What this task involves
Search the entries for the word "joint" and return every line where it is found.

Source data

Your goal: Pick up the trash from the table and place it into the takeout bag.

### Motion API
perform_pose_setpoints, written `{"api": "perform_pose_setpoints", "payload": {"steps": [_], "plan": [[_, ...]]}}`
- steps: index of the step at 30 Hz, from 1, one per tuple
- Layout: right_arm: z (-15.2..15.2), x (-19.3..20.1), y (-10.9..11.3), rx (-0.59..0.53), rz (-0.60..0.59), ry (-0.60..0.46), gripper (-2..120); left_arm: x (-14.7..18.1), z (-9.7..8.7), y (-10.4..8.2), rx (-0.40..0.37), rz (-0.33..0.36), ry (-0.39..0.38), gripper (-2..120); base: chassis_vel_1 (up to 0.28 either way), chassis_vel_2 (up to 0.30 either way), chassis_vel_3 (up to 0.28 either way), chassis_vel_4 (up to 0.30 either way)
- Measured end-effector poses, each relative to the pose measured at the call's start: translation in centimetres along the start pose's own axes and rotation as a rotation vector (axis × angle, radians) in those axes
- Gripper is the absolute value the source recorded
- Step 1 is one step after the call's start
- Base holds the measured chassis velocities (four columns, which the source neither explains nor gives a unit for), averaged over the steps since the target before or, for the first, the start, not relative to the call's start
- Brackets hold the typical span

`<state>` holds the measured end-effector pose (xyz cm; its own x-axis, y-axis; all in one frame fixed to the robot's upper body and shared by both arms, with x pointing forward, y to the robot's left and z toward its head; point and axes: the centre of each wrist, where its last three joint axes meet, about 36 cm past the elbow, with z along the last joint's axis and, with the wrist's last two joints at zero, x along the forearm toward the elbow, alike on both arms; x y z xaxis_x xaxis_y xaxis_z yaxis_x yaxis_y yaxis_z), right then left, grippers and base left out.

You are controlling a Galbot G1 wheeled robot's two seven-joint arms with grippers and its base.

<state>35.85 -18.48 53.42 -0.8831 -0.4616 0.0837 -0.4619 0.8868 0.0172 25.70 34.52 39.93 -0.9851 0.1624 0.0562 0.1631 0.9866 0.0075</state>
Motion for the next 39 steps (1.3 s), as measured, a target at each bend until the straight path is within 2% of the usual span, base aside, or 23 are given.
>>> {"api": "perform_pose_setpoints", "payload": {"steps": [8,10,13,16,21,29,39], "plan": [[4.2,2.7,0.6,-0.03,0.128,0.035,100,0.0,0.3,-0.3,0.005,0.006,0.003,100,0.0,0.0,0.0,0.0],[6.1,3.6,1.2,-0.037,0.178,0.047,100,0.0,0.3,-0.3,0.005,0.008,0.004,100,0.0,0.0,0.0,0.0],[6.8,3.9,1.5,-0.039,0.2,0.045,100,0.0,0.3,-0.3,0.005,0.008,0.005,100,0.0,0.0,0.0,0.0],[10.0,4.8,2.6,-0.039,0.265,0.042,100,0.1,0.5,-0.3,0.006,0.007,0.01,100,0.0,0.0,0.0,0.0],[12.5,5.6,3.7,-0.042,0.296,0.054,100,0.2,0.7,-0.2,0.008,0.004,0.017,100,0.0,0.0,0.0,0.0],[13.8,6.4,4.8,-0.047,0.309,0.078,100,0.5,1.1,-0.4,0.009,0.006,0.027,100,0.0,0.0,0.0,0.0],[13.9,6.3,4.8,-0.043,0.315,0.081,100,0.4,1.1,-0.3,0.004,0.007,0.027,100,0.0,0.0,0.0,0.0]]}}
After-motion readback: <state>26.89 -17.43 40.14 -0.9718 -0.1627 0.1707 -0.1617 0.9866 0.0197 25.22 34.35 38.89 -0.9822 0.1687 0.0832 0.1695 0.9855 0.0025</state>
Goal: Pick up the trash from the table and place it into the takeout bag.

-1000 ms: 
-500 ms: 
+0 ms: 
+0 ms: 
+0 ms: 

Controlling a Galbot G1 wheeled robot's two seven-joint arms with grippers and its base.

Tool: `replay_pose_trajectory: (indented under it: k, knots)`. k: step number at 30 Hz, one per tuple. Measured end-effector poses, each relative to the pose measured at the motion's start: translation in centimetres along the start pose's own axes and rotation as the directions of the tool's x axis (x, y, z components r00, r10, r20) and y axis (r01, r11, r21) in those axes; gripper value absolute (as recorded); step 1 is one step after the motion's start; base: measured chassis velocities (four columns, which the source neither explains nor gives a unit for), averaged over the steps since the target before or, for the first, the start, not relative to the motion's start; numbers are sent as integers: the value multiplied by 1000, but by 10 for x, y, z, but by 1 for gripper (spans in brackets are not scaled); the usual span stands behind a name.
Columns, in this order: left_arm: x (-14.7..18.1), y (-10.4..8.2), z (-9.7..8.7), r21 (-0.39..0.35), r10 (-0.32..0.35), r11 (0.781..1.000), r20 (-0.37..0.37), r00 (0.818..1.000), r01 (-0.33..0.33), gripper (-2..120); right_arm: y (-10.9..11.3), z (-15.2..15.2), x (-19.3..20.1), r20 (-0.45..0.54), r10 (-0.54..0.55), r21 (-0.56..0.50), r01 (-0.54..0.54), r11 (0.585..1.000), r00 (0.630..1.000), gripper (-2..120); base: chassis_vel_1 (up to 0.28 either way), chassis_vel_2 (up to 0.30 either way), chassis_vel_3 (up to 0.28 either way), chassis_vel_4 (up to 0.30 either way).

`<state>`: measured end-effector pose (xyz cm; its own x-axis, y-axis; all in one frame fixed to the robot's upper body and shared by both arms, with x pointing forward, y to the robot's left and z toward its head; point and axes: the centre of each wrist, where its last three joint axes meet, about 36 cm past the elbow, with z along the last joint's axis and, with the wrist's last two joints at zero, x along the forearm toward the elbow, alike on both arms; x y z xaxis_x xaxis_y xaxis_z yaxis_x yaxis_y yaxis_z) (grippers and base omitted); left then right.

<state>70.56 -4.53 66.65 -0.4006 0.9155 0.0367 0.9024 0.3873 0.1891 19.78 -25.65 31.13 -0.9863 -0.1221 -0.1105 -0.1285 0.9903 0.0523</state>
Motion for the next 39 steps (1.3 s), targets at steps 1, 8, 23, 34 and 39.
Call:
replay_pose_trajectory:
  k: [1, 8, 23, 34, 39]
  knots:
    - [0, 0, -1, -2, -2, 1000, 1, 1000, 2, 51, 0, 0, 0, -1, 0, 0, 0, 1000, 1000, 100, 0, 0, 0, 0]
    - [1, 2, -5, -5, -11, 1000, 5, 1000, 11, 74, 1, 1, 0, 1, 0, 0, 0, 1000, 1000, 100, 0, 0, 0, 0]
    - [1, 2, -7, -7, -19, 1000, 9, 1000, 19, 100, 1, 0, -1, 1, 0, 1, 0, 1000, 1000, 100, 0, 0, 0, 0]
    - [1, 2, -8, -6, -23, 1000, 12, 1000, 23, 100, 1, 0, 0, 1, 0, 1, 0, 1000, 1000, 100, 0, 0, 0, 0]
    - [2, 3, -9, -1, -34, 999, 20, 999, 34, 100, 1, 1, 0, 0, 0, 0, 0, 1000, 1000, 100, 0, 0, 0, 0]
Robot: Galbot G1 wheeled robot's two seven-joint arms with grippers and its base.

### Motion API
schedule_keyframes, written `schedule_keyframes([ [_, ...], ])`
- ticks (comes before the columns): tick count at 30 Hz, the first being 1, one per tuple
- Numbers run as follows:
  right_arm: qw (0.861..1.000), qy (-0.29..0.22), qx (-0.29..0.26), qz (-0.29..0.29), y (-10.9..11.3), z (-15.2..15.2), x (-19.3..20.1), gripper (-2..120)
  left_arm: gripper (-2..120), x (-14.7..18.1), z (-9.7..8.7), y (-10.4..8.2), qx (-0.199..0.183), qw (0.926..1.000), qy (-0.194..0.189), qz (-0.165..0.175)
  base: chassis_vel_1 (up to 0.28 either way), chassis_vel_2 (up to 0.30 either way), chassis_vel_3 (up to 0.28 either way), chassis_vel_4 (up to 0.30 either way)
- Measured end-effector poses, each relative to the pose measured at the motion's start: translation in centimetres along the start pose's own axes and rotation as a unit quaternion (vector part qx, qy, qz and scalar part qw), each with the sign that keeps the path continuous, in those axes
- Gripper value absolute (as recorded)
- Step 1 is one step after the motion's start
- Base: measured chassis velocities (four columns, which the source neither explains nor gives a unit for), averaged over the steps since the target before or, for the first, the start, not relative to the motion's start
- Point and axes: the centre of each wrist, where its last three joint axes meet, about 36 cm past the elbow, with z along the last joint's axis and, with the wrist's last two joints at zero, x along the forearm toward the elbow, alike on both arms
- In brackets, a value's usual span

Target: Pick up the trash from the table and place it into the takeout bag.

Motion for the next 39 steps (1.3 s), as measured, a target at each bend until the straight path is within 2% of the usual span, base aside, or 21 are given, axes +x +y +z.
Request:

Solution to this problem
`<state>` holds the measured end-effector pose (xyz cm; its own x-axis, y-axis; all in one frame fixed to the robot's upper body and shared by both arms, with x pointing forward, y to the robot's left and z toward its head; point and axes: the centre of each wrist, where its last three joint axes meet, about 36 cm past the elbow, with z along the last joint's axis and, with the wrist's last two joints at zero, x along the forearm toward the elbow, alike on both arms; x y z xaxis_x xaxis_y xaxis_z yaxis_x yaxis_y yaxis_z), right then left, grippers and base left out.
You are controlling a Galbot G1 wheeled robot's two seven-joint arms with grippers and its base.
Controlling a Galbot G1 wheeled robot's two seven-joint arms with grippers and its base.
`<state>`: measured end-effector pose (xyz cm; its own x-axis, y-axis; all in one frame fixed to the robot's upper body and shared by both arms, with x pointing forward, y to the robot's left and z toward its head; point and axes: the centre of each wrist, where its last three joint axes meet, about 36 cm past the elbow, with z along the last joint's axis and, with the wrist's last two joints at zero, x along the forearm toward the elbow, alike on both arms; x y z xaxis_x xaxis_y xaxis_z yaxis_x yaxis_y yaxis_z) (grippers and base omitted); left then right.
Robot: Galbot G1 wheeled robot's two seven-joint arms with grippers and its base.
- Point and axes: the centre of each wrist, where its last three joint axes meet, about 36 cm past the elbow, with z along the last joint's axis and, with the wrist's last two joints at zero, x along the forearm toward the elbow, alike on both arms

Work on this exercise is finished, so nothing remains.